After his wife miscarries, a novelist becomes obsessed with an abandoned house in his neighborhood, using it as the focal point for his grief and a convenient place to lay blame. Strantzas does an excellent job of blurring reality and fiction and providing meta commentary on narrative and the way we use it to make sense of our lives and give meaning to the events in them.

Circling back to the opening of this column, how horror fiction, in particular, is used to express cultural fears or process personal emotions is touched on within this story as the narrator both lives his horror and comments on it from the outside.

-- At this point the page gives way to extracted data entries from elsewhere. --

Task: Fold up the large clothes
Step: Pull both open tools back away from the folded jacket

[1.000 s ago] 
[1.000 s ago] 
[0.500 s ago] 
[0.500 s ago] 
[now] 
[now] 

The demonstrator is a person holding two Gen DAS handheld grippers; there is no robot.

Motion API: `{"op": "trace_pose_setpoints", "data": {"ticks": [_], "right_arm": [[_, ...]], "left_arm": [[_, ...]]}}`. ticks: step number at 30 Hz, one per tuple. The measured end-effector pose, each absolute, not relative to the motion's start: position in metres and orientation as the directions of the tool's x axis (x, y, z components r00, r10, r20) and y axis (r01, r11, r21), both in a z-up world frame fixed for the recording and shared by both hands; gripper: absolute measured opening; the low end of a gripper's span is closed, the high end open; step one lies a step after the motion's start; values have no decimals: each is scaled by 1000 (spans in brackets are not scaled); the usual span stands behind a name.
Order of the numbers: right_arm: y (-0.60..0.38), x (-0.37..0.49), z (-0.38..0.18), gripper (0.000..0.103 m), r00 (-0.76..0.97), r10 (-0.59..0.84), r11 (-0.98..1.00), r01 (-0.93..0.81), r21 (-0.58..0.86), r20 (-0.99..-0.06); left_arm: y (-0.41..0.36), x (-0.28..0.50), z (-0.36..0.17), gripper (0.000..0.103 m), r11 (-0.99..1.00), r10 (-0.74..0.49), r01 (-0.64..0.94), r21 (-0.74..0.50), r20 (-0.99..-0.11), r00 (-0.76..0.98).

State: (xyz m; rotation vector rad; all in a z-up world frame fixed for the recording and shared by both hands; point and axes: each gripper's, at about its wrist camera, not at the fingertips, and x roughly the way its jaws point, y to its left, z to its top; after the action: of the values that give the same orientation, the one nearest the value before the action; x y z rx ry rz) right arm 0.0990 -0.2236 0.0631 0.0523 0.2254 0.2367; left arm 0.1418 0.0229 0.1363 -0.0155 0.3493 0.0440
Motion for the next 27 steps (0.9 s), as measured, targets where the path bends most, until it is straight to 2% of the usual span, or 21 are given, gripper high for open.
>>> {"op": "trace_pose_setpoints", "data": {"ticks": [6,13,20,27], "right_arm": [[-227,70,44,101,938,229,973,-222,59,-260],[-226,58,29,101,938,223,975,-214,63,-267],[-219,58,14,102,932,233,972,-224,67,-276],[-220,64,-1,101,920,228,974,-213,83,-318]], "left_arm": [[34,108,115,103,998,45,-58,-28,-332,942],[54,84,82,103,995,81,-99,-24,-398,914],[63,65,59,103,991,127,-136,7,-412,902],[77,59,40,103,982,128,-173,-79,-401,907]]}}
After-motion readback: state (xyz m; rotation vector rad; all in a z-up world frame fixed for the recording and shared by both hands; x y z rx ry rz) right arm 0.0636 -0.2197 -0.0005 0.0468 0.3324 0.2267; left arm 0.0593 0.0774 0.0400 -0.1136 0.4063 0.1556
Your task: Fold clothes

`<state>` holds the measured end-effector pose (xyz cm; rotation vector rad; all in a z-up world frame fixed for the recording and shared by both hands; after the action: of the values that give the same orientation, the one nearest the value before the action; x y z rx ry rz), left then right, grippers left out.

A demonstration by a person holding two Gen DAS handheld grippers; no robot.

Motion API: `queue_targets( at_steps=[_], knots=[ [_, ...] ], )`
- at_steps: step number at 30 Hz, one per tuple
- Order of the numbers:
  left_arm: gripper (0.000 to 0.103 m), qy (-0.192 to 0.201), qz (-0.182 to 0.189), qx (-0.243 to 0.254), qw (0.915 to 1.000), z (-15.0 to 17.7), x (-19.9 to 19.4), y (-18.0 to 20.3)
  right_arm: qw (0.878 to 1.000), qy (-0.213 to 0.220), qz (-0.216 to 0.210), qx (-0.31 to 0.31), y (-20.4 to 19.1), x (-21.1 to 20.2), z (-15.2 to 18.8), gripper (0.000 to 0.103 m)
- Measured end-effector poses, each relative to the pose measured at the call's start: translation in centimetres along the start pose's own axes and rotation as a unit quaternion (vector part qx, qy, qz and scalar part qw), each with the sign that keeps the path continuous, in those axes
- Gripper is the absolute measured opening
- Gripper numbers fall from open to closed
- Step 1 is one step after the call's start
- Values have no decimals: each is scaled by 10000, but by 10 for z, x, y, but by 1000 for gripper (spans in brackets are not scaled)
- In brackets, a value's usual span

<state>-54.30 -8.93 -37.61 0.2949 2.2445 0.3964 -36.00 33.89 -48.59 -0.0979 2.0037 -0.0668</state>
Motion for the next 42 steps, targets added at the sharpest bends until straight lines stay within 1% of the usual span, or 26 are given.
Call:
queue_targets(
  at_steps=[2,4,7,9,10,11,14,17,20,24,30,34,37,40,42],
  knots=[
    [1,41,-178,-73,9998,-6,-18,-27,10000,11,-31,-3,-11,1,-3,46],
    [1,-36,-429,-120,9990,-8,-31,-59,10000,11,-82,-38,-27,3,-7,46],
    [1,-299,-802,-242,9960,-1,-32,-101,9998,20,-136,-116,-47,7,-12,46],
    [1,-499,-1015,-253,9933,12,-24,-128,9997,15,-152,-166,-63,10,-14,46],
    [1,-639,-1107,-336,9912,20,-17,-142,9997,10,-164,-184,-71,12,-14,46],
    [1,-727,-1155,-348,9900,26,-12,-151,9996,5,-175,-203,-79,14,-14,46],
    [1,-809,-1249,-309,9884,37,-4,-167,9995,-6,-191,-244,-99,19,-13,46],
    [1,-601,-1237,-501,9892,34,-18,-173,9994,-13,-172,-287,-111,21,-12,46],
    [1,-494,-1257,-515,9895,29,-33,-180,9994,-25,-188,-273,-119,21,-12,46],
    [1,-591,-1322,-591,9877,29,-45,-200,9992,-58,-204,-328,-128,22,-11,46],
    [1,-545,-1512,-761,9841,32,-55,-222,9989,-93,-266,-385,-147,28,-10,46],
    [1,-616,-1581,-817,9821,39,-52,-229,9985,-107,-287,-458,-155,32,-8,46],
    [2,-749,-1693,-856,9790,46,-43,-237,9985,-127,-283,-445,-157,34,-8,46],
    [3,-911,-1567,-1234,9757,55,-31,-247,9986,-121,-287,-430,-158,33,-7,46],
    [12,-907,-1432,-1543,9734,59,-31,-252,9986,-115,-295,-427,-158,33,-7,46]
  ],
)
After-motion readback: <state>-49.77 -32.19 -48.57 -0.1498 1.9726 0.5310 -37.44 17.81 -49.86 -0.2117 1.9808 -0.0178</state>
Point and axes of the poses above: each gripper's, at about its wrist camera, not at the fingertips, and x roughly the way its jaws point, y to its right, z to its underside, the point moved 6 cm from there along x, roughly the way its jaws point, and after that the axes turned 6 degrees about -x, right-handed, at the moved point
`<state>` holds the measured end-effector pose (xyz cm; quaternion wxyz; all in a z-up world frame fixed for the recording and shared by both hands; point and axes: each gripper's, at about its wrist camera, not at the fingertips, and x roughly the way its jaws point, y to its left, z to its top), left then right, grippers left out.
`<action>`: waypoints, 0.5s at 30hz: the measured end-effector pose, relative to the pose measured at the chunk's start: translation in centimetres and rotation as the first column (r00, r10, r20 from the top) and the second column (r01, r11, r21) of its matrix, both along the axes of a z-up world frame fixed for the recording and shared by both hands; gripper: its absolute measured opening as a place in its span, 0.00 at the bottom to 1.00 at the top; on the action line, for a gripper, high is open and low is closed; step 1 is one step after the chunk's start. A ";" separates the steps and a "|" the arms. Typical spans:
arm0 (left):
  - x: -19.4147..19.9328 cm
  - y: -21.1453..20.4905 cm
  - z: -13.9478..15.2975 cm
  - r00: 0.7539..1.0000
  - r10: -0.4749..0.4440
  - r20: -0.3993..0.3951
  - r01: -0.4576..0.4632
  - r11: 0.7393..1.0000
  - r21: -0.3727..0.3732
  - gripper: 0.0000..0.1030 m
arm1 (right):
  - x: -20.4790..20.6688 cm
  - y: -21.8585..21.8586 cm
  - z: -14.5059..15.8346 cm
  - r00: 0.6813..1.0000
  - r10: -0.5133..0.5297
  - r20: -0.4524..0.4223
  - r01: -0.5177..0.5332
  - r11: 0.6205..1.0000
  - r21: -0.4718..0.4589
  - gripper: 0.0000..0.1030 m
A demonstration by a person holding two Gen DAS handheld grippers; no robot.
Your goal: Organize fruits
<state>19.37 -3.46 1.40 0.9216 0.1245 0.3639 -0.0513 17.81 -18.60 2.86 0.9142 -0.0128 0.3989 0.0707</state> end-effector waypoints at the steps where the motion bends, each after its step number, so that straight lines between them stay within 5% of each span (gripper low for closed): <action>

What is the purpose of a haunted house? Is the house the source of the author and his wife’s grief, or has their grief itself become a haunting? Once loss and grief have manifested in the world as a haunting, do they become an external reality, does the haunting, in essence, become “real”? The writing is effective and unsettling, the blurring between the personal haunting and the idea of the truly supernatural is well done, and there is a real sense of dread and unease permeating the story that makes it a satisfying piece of horror fiction on multiple levels.